== TASK DETAILS ==
Two lines in the listing below mark the span: one contains "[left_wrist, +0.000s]" and one contains "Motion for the". Reproduce both of them and everything between, exactly.
· · · · · · ·
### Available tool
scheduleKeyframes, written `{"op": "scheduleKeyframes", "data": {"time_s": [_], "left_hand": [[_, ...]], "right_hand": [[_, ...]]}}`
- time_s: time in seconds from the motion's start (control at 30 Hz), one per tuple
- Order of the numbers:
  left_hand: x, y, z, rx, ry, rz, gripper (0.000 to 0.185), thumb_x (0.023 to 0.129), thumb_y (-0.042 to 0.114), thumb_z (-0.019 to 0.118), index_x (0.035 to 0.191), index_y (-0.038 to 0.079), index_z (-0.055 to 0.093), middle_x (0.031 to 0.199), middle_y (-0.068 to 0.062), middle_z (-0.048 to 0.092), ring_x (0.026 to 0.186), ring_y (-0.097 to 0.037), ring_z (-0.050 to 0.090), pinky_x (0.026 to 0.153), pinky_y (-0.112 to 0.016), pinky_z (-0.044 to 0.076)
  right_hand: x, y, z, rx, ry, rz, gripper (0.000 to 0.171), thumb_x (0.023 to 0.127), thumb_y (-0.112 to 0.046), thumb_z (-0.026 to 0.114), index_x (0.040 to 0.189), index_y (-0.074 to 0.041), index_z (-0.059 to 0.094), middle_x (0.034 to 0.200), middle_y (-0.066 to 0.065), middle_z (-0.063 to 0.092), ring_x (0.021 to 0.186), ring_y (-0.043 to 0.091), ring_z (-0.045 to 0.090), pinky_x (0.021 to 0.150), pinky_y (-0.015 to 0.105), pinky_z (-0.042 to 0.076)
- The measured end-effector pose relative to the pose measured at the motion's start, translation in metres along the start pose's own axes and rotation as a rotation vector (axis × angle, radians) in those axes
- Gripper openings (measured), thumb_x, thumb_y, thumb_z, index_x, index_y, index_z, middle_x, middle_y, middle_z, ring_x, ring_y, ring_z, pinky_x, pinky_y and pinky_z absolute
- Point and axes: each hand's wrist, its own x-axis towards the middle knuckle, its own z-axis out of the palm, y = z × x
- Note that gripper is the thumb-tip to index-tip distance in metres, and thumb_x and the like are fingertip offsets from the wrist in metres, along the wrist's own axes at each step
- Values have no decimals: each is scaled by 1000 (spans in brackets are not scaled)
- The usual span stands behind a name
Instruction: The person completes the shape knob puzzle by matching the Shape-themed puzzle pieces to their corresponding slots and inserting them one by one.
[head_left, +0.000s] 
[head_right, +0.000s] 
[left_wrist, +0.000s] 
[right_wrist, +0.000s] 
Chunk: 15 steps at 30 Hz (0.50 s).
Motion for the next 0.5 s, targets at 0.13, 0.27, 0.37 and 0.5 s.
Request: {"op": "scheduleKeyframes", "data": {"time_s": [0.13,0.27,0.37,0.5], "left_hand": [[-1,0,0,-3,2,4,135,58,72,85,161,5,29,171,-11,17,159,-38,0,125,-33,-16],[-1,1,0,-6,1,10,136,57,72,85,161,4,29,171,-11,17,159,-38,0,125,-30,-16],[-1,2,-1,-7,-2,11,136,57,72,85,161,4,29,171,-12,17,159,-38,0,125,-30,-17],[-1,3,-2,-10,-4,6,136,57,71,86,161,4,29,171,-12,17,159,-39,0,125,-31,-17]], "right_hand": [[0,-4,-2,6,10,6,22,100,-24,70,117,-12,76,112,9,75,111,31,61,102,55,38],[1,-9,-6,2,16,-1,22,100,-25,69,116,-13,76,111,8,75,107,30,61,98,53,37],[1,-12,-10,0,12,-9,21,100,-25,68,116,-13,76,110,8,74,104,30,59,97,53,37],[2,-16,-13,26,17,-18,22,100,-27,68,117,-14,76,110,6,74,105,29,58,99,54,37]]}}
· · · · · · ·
== YOUR RESPONSE ==
[left_wrist, +0.000s] 
[right_wrist, +0.000s] 
Chunk: 15 steps at 30 Hz (0.50 s).
Motion for the next 0.5 s, targets at 0.13, 0.27, 0.37 and 0.5 s.

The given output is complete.